Following a social media backlash, Kelly wrote in an email to NBC News colleagues that she realized such behavior is wrong, that the history of blackface in culture is abhorrent.
On her morning show, the 47-year-old news host said that dressing up in blackface was OK when she was a kid as long as you were impersonating a character. She questioned why it had been considered racist when a character on "The Real Housewives of New York" darkened her skin for a Diana Ross costume.
"I felt like, 'Who doesn't love Diana Ross?'" she said.
On social media, several critics drew comparisons to Kelly's insistence while at Fox News Channel that Santa Claus was white. "I was born in the same decade as Megyn Kelly and do not recall blackface being acceptable anywhere, anytime," tweeted Alex Wagner of CBS News.

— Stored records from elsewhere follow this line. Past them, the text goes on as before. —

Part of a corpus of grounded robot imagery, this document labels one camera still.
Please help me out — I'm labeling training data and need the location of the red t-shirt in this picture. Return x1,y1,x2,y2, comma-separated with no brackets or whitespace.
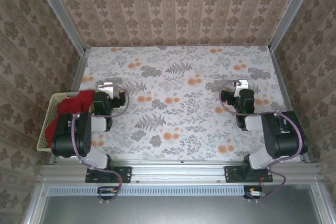
45,90,95,148

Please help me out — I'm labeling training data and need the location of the grey box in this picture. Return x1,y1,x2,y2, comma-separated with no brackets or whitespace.
71,48,90,94

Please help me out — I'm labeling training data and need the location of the cream plastic basket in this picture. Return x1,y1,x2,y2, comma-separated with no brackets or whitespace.
36,92,95,153

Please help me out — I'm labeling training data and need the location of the floral tablecloth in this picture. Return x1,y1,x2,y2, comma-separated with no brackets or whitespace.
75,46,302,162

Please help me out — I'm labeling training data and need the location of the small circuit board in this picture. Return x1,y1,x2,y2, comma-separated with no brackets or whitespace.
98,186,119,199
244,186,265,199

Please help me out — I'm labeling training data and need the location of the grey metal panel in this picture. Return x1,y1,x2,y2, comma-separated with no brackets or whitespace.
40,185,322,224

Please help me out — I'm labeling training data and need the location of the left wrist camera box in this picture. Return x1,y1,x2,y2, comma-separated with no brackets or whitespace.
98,82,114,99

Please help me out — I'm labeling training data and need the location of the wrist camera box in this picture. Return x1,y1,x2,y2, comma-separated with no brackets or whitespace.
234,79,249,98
98,82,114,99

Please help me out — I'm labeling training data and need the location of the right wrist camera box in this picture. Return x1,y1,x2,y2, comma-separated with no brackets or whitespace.
234,79,249,98

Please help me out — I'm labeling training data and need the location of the aluminium side rail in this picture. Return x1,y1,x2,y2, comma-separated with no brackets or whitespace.
269,50,311,163

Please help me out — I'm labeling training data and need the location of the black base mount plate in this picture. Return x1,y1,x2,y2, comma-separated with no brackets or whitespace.
224,165,274,184
85,165,132,184

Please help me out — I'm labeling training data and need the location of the wide aluminium extrusion rail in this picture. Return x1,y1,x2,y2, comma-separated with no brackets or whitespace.
38,163,326,186

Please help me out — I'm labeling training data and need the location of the slotted grey cable duct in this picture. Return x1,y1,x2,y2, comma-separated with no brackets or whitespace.
48,185,245,196

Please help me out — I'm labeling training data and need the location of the aluminium frame post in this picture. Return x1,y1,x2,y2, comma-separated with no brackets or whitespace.
30,0,87,53
268,0,320,51

In her email, Kelly said that she'd never been a "PC" person, "but I understand that we do need to be more sensitive in this day and age. Particularly on race and ethnicity issues which, far from being healed, have been exacerbated in our politics over the past year.
"This is a time for more understanding, love, sensitivity and honor, and I want to be part of that," she wrote.

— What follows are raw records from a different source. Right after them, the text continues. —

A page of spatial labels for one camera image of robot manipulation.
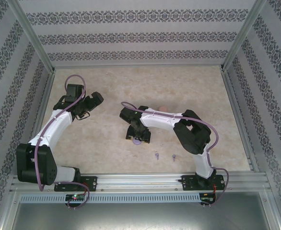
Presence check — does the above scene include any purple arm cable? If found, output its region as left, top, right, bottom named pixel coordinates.
left=34, top=75, right=91, bottom=209
left=120, top=101, right=229, bottom=207

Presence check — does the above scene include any slotted grey cable duct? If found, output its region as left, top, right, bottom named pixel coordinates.
left=19, top=193, right=201, bottom=203

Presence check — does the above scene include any circuit board with green light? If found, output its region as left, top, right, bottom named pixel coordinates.
left=65, top=194, right=86, bottom=201

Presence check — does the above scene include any grey metal sheet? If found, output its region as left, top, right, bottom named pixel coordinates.
left=1, top=191, right=281, bottom=230

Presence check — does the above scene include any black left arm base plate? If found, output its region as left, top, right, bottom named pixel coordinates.
left=54, top=176, right=98, bottom=192

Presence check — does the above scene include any aluminium frame post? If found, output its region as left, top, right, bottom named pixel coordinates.
left=221, top=0, right=268, bottom=72
left=8, top=0, right=58, bottom=74

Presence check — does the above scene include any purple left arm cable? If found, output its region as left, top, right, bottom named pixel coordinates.
left=34, top=75, right=91, bottom=209

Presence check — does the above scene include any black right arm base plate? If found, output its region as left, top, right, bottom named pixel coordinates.
left=181, top=174, right=228, bottom=191

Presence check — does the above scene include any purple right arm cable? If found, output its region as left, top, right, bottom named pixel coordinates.
left=120, top=101, right=229, bottom=207

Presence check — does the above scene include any aluminium side frame bar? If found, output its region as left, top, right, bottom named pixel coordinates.
left=31, top=70, right=57, bottom=175
left=221, top=68, right=260, bottom=173

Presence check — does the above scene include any aluminium mounting rail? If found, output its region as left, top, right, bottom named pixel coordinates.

Kelly's transition from Fox News to her own 9 a.m. hour as part of the "Today" show has been anything but smooth, and Tuesday's incident doesn't help.
She had an edge from the beginning of the offending segment, where she discussed Halloween costumes with a panel that included Jenna Bush Hager, Melissa Rivers and Jacob Soboroff.
"The costume police are cracking down like never before," she said, ridiculing a college that suggested wearing a cowboy outfit was inadvisable. She noted that one safe suggestion was to go dressed as a letter of the alphabet, and that she had discussed that with her husband.
"I'm going to go as 'F' and he's going to go as 'U,' she said.